Data Scientist
As a Data Scientist focused on Algorithm Evaluation, you will serve as a technical leader responsible for driving end-to-end evaluation strategy for complex algorithmic systems. You will develop rigorous methodologies to assess algorithm quality, identify failure patterns, and quantify system behavior across large-scale datasets and real-world scenarios.
You will lead deep dives into algorithm performance, uncover insights through advanced statistical analysis, and establish scalable frameworks to improve evaluation efficiency and confidence in product decisions. You will also help shape how agentic solutions and AI-assisted tooling are integrated into day-to-day workflows to accelerate data analysis, failure investigation, annotation quality improvement, root-cause discovery, and evaluation automation.
This role requires strong technical depth, exceptional analytical rigor, and the ability to influence cross-functional teams in highly ambiguous environments.
Minimum Qualifications
BS and a minimum of 10 years relevant industry experience
7+ years of experience in data science, machine learning evaluation, algorithm analysis, or related technical disciplines.
Demonstrated experience driving technical initiatives in ambiguous, cross-functional environments.
Strong expertise in statistical analysis, experimentation methodologies, and large-scale data analytics.
Deep experience evaluating machine learning, computer vision, or AI systems through quantitative metrics and performance analysis.

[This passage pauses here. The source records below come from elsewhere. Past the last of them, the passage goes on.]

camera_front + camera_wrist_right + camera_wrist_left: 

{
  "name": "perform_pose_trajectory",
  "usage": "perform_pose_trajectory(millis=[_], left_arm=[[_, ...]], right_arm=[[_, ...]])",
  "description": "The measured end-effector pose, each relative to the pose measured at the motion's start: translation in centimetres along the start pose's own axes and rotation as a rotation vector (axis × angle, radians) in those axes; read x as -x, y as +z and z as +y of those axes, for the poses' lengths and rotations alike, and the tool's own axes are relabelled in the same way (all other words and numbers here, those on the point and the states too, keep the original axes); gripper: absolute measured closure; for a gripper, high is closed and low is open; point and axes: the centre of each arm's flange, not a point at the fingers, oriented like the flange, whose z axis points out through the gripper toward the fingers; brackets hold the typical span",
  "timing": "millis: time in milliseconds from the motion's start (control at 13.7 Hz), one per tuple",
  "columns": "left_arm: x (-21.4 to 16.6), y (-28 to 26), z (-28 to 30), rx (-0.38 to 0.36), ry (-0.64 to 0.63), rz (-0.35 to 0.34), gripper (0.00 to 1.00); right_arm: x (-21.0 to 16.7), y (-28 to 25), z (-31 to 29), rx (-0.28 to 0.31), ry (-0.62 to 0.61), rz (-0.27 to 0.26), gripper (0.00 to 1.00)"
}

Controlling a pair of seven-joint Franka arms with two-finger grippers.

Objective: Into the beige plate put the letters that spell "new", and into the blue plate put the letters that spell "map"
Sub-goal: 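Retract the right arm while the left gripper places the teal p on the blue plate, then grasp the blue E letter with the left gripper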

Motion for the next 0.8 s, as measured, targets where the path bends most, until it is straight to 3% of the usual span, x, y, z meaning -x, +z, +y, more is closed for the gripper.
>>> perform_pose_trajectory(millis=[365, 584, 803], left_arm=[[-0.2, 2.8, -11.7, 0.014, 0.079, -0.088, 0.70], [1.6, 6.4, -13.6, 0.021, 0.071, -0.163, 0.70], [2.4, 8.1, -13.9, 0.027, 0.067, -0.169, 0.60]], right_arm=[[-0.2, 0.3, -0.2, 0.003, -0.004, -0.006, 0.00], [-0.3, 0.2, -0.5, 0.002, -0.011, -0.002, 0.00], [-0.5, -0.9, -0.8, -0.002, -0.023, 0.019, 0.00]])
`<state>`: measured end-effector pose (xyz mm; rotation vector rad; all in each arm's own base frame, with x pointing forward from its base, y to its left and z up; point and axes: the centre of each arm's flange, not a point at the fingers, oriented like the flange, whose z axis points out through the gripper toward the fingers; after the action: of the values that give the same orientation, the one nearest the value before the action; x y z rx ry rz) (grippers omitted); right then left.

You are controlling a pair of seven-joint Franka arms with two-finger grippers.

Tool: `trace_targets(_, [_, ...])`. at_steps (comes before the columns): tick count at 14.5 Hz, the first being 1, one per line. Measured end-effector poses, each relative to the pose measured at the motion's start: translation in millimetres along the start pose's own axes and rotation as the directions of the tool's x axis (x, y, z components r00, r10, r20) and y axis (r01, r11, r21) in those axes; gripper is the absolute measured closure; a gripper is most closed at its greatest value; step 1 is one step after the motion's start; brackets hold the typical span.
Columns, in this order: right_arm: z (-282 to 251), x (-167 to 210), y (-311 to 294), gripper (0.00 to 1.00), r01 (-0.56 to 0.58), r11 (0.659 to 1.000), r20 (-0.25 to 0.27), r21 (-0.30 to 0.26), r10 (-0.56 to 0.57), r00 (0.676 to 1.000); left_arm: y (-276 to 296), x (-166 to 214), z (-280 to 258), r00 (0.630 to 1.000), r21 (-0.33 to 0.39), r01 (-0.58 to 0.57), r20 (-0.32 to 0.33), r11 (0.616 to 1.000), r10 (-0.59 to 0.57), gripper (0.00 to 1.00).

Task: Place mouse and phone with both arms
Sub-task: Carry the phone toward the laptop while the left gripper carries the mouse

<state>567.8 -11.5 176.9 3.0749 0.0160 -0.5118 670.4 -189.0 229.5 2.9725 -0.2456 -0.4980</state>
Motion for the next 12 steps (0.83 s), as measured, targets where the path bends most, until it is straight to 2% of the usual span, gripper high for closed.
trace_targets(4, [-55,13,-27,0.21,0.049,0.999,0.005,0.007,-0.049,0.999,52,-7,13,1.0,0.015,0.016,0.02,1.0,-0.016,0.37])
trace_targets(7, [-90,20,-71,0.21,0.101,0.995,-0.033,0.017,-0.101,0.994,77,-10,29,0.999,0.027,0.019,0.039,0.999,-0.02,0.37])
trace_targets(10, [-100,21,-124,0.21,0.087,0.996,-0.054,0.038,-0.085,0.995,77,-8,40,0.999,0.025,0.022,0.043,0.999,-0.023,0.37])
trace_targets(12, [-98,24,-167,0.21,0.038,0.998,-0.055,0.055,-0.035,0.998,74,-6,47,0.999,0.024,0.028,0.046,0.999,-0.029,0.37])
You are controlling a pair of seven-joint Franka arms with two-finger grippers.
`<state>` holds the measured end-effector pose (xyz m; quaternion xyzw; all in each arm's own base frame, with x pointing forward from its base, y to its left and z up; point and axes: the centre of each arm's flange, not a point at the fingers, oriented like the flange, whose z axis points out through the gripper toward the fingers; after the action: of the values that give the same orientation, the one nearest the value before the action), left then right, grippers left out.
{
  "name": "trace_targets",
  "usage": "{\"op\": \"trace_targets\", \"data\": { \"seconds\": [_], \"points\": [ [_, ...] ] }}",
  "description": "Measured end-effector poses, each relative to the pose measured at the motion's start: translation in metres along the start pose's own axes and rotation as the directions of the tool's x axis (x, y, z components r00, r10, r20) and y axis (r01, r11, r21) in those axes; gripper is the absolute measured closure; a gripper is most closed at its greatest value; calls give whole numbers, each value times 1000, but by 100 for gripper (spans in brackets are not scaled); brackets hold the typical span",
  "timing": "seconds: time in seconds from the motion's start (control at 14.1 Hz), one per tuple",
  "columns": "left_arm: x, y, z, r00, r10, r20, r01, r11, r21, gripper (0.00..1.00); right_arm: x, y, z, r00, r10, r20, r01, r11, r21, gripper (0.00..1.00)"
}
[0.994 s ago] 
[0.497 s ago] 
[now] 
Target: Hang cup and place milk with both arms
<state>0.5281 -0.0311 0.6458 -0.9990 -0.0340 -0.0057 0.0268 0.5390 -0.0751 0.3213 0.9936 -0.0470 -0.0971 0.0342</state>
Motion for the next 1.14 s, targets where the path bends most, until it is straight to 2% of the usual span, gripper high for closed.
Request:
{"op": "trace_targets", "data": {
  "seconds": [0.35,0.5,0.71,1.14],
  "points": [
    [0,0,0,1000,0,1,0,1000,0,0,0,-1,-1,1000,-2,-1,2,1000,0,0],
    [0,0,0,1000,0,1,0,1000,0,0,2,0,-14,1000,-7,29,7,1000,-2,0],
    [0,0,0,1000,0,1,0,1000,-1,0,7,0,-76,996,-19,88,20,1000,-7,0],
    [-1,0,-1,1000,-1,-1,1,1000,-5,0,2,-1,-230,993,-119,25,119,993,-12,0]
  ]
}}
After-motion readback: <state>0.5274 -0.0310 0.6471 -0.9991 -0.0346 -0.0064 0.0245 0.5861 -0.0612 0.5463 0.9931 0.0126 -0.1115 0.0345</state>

Strong programming experience in Python, with hands-on experience building scalable analytics and automation pipelines.
Experience conducting algorithm deep dives, failure analysis, and model performance investigations.
Familiarity with AI-assisted analysis workflows, foundation models, agentic systems, or intelligent automation approaches for technical problem solving.
Strong understanding of algorithm evaluation concepts, including precision/recall tradeoffs, confusion analysis, robustness measurement, regression detection, and benchmarking methodologies.
Exceptional problem-solving skills with ability to translate ambiguous technical problems into measurable frameworks.
Preferred Qualifications
Experience evaluating machine learning, computer vision, multimodal, or foundation model systems in production environments.
Experience designing or deploying agentic workflows to improve engineering productivity, data analysis, evaluation efficiency, or annotation quality.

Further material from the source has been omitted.